Origin of volcanic ash beds across the Permian–Triassic boundary, Daxiakou, South China: Petrology and U–Pb age, trace elements and Hf-isotope composition of zircon

• Permian–Triassic ash beds in South China are calc-alkaline dacites–rhyolites.
• This silicic volcanism occurred at Pangean convergent continental margins.
• The magmas contain Neoproterozoic juvenile and Archean crustal components.
• The volcanic eruptions might be responsible for widespread wildfires during the P–Tr extinction events.
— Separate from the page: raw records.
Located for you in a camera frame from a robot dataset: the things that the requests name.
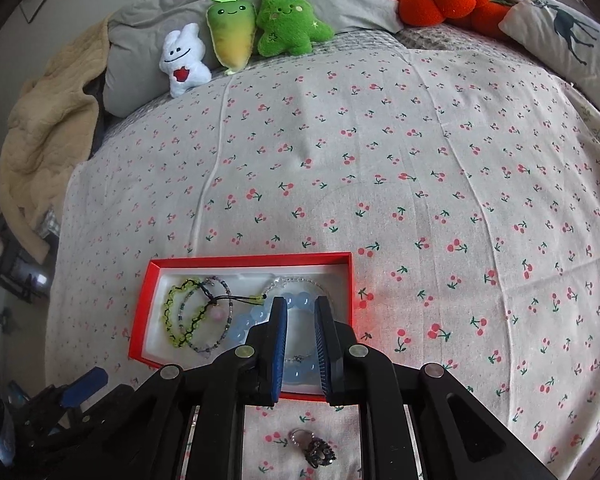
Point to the white bunny plush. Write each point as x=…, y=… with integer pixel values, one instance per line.
x=182, y=60

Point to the orange pumpkin plush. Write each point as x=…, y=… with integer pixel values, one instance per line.
x=481, y=16

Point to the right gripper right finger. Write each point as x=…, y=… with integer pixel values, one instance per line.
x=354, y=374

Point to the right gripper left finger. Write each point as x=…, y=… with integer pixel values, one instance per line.
x=249, y=375

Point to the beige quilted blanket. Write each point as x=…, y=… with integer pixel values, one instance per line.
x=49, y=132

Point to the green tree plush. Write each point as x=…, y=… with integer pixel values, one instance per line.
x=289, y=26

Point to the green yellow carrot plush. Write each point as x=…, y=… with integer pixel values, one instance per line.
x=232, y=25

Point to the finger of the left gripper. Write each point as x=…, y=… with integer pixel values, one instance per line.
x=75, y=394

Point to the cherry print bed sheet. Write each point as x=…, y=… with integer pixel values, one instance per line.
x=465, y=188

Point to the black rhinestone hair clip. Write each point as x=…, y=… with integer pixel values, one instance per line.
x=316, y=451

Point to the red jewelry box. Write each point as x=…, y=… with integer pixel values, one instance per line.
x=191, y=310

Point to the white deer print pillow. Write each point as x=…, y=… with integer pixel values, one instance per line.
x=564, y=39

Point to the grey pillow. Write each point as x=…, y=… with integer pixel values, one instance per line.
x=136, y=34
Abundant volcanic ash layers, largely altered to clay, characterize the Permian–Triassic boundary beds of the Daxiakou section, South China. Volcanism may have had an important role in the Permian–Triassic mass extinction, so it is important to understand the origin of these ash beds. The lithology of ash bed 260, as constrained by modes of crystal fragments (66.7% plagioclase, 7.2% alkali feldspar, and 26.1% quartz), suggests that the ash represents dacitic volcanism. The U–Pb ages, trace elements and Hf-isotope compositions of zircons from ten ash beds have been analyzed using LA-ICPMS and LA-MC-ICPMS. The zircons can be divided into two groups: magmatic zircons (~ 97%, 227–279 Ma) and inherited zircons (~ 3%, 678–2424 Ma). Magmatic zircons have Y, Hf, Th and U contents and Nb/Ta ratios typical of zircons from silicic calc-alkaline volcanism. εHf(t) values of magmatic zircons vary from − 10.9 to + 5.3, implying magmatic mixing between juvenile crustal material (probably Neoproterozoic in age) and ancient crustal material (probably Archean). Beds 252–259-b have relatively depleted Hf-isotope compositions with εHf(t) values of − 10.9–+ 5.3 and averages of − 5.0–− 2.5, while other beds have εHf(t) values of − 10.8–+ 4.4 (mostly − 10.8–− 3.5) and averages of − 8.9–− 6.8, implying more input of juvenile crustal material in the volcanism of Beds 252–259-b. Integration of the Hf-isotope and trace-element compositions of magmatic zircons suggests that the volcanism producing the ashes took place along the convergent continent margins during the formation of the Pangea supercontinent. This intense silicic volcanism may have played an important role in causing the Permian–Triassic mass extinction in South China.